Every week, some senior citizens in Steamboat Springs spend a few days down at the community center to eat lunch and spend some quality time together. The lunch is provided every week day, except for Wednesday.
Most who participate in the luncheons said it's an opportunity to see friends, have a good time and to just have lunch together.
"It's a real sense of community," Lorene Workman said, who frequents the luncheons.
The senior lunch is put on by the Routt County Council on Aging, which has provided an inexpensive or free lunch since 1977 to county residents who are over 60 years old , said Shelley Orrell, program director for the council.
"This is much more than a meal," Orrell said. "For the people who get the meal delivered to their home, it's sometimes the only social contact they have."
Along with serving 260 Routt County residents 8,998 meals in 2000 the Council on Aging also supplied 46 seniors 1,121 meals in their homes last year.
Those numbers include meals served at lunch sites and delivered to residents in Steamboat Springs, Hayden, Oak Creek and surrounding areas.
People 60 and over have the option to pay a suggested price of $2.25, or more if they want, for the lunch.
But, as long as they sign up in advance, or there is enough food, they don't have to pay for the lunch, Orrell said.
"We don't pay any attention to who puts in and who doesn't. It's strictly their business," she said.
For Dubendorf, along with the meals and social opportunity she gets out of the lunch, she said she also benefits from the "great" transportation program that is offered.
"They take you to the post office, to the bank and to the drug store...They even take you to the beauty parlor," she said. "Isn't it wonderful?"
On lunch days, a bus comes to the home of each person who wants a ride to take them to the community center for lunch, Orrell said. After lunch, the bus takes them around town to run errands, she said.
"And the socialization on the bus is important, too," Dubendorf said.
On Tuesday, lunch consisted of baked chicken, along with peas, buttered noodles, fruit cocktail and a cookie to top it off. On other days taco salad or potato corn chowder is served.Each meal must supply one-third of the recommended daily allowances of vitamins and minerals, Orrell said.
"It also gives many of them a variety (of food) that they otherwise might not get," she said.
Many of the people who go to the lunches live alone. If one of them cooks a roast for themselves, Orrell said, for example, it will take them a few days to eat it.
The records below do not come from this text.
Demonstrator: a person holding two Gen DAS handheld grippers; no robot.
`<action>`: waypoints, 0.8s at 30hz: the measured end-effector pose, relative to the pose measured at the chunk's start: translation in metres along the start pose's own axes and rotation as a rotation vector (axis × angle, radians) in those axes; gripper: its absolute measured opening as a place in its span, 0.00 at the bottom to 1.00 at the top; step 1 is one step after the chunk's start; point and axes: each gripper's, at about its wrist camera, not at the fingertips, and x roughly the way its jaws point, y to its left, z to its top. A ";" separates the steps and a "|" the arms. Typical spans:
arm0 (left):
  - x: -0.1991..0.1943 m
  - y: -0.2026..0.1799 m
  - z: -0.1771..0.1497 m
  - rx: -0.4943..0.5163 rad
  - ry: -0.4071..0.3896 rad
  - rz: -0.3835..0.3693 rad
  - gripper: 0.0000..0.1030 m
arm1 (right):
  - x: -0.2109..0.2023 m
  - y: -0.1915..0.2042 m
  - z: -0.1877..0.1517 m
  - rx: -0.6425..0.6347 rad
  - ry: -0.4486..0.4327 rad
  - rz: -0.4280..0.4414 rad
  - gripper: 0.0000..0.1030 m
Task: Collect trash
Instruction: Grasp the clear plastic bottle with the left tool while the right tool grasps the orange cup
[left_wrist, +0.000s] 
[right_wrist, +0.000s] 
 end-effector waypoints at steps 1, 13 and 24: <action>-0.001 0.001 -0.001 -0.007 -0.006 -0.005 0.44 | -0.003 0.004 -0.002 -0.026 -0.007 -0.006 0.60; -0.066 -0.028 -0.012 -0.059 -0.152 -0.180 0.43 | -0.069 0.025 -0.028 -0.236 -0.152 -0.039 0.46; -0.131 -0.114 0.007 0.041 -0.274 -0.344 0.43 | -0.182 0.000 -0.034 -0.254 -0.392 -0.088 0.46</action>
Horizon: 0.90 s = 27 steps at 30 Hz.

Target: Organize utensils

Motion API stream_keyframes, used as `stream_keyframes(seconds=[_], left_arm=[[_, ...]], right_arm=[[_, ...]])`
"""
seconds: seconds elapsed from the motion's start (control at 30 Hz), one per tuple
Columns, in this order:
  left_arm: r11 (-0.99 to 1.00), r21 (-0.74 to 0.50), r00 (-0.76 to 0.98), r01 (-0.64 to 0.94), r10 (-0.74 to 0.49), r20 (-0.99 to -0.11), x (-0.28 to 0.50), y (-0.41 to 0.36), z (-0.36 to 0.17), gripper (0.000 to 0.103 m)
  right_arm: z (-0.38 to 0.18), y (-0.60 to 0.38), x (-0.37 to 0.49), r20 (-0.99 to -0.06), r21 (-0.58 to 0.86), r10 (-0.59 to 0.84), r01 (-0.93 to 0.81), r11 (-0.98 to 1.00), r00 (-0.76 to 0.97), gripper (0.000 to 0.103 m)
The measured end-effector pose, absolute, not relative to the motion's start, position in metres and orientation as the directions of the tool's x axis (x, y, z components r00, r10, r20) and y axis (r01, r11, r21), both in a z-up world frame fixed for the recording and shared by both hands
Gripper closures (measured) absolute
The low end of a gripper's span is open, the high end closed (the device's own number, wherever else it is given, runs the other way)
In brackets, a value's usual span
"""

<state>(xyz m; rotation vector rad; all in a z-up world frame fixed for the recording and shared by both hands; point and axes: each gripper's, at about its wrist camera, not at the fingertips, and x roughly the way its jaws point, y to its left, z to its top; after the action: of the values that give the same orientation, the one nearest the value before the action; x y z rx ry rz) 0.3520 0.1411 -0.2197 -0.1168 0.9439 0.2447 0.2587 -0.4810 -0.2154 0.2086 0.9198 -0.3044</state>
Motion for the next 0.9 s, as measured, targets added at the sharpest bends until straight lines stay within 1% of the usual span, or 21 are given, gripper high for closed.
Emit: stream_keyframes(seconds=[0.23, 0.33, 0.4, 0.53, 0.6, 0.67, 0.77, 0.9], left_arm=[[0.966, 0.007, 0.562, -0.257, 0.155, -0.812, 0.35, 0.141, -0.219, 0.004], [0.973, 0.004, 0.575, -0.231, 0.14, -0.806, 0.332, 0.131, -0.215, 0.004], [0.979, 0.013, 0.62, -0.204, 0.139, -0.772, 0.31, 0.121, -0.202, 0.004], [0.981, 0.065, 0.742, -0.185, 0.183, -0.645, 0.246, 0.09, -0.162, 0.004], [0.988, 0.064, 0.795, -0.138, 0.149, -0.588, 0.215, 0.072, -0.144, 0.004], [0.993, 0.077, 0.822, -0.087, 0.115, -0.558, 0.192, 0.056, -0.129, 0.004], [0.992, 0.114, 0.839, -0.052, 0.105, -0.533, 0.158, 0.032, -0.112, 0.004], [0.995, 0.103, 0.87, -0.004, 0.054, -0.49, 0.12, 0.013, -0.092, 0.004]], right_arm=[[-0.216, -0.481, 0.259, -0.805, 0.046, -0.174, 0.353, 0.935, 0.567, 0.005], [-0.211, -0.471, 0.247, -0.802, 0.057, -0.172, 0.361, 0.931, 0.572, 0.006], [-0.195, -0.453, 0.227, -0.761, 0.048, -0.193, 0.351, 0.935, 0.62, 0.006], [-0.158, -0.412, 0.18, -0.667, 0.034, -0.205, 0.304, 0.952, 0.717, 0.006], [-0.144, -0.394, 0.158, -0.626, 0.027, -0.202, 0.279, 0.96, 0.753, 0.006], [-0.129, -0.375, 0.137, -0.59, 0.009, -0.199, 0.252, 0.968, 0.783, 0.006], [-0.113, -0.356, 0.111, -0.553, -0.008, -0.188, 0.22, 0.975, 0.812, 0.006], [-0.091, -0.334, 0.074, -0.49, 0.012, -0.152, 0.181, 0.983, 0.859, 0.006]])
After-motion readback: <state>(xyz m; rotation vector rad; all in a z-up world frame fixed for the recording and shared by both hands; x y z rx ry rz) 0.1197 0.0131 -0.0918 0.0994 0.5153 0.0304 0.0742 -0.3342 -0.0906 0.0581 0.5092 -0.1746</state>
"They serve excellent meals for what we have to spend," Chotvacs said, who also is a volunteer at the luncheon.
The Council on Aging, a nonprofit agency, prepares the meals on a budget formed primarily from state and federal grants, funds from the human resource coalition, which is money from the city and the county, and the Routt County United Way.
That allows for inexpensive meals.
"Where else can we go and have a lunch for $2.25?" Bergmann asked.